_Exercise goal_:
Below is a listing. Return the lines from the one that contains "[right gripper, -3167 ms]" to the one that contains "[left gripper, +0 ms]", both ends included, verbatim and with no pictures.

_Data segment_:
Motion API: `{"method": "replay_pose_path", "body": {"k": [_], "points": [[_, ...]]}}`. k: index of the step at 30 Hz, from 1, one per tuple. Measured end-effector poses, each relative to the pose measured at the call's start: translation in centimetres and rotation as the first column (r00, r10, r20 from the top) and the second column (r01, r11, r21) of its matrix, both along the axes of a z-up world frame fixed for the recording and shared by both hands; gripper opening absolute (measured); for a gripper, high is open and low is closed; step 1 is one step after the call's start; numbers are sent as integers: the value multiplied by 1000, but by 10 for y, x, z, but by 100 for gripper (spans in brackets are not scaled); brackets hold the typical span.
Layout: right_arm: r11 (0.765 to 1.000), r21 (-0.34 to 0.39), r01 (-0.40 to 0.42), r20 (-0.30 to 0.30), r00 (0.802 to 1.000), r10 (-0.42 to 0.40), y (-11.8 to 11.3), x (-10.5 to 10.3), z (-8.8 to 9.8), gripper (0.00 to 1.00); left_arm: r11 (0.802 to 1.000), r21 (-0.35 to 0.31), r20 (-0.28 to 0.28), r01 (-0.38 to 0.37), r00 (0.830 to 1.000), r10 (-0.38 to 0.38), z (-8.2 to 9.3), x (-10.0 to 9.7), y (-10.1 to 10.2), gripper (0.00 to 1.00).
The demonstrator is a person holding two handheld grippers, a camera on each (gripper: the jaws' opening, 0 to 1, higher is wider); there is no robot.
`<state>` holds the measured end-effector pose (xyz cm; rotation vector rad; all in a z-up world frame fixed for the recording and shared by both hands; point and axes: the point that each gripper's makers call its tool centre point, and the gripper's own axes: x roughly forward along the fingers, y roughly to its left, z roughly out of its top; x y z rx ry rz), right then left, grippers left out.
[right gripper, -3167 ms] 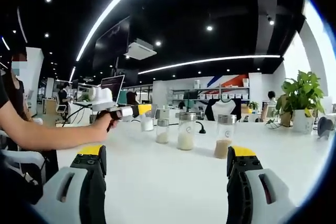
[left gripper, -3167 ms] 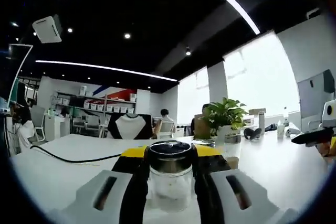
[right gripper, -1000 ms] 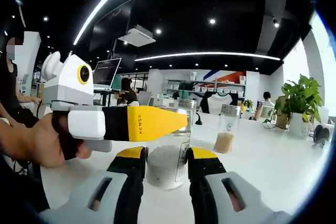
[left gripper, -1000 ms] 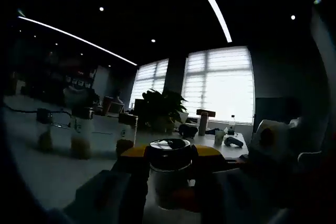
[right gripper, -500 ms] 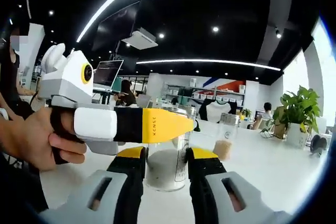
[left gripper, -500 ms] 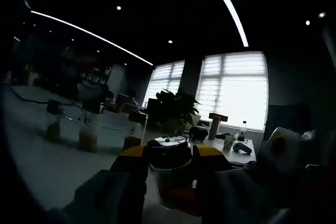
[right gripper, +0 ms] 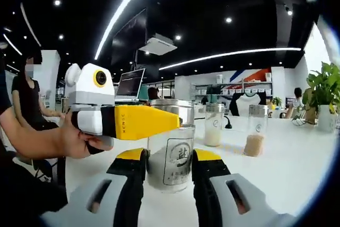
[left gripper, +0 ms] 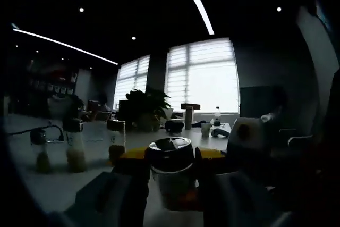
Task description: Rotate the seasoning bottle until the label or dispensing opening points toward the visible target arrow and the bottle remains upright within the marked orientation range
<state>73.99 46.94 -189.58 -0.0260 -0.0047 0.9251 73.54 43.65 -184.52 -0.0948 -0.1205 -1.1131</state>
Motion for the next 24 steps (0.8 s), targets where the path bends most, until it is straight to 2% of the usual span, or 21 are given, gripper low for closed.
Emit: {"method": "replay_pose_path", "body": {"k": [2,3,5,6,8,11,14,16,19,20,24], "points": [[1000,-4,-26,-25,999,25,3,-4,-3,33,996,48,24,72,997,-73,-3,-9,-2,35],[1000,-9,-17,-24,1000,16,3,-3,-3,33,996,53,24,69,997,-70,-3,-9,-1,35],[999,-42,22,29,999,-21,2,-2,-1,33,998,28,8,58,998,-58,-1,-8,0,35],[999,-39,30,36,999,-28,3,-4,1,32,999,4,-6,51,999,-50,1,-8,0,35],[998,-41,46,41,998,-45,2,-4,1,32,1000,-30,-54,8,999,-9,3,-5,1,36],[989,-58,138,80,988,-133,-7,5,3,32,996,-47,-126,-78,989,71,0,2,0,35],[980,-27,195,105,976,-191,-14,8,10,32,985,-67,-138,-162,979,152,3,3,-5,35],[971,-21,237,137,963,-232,-18,10,14,32,977,-59,-112,-206,974,199,5,4,-8,36],[965,-37,260,155,955,-252,-20,13,12,32,969,-28,-82,-246,966,243,4,7,-12,36],[965,-39,260,149,956,-252,-21,14,12,33,969,-18,-83,-245,967,243,3,9,-13,36],[988,11,154,74,985,-155,-18,10,11,32,984,43,-17,-173,985,174,2,7,-14,35]]}}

_Solution to this exercise_:
[right gripper, -3167 ms] 
[left gripper, -3167 ms] 
[right gripper, -1000 ms] 
[left gripper, -1000 ms] 
[right gripper, -500 ms] 
[left gripper, -500 ms] 
[right gripper, +0 ms] 
[left gripper, +0 ms] 

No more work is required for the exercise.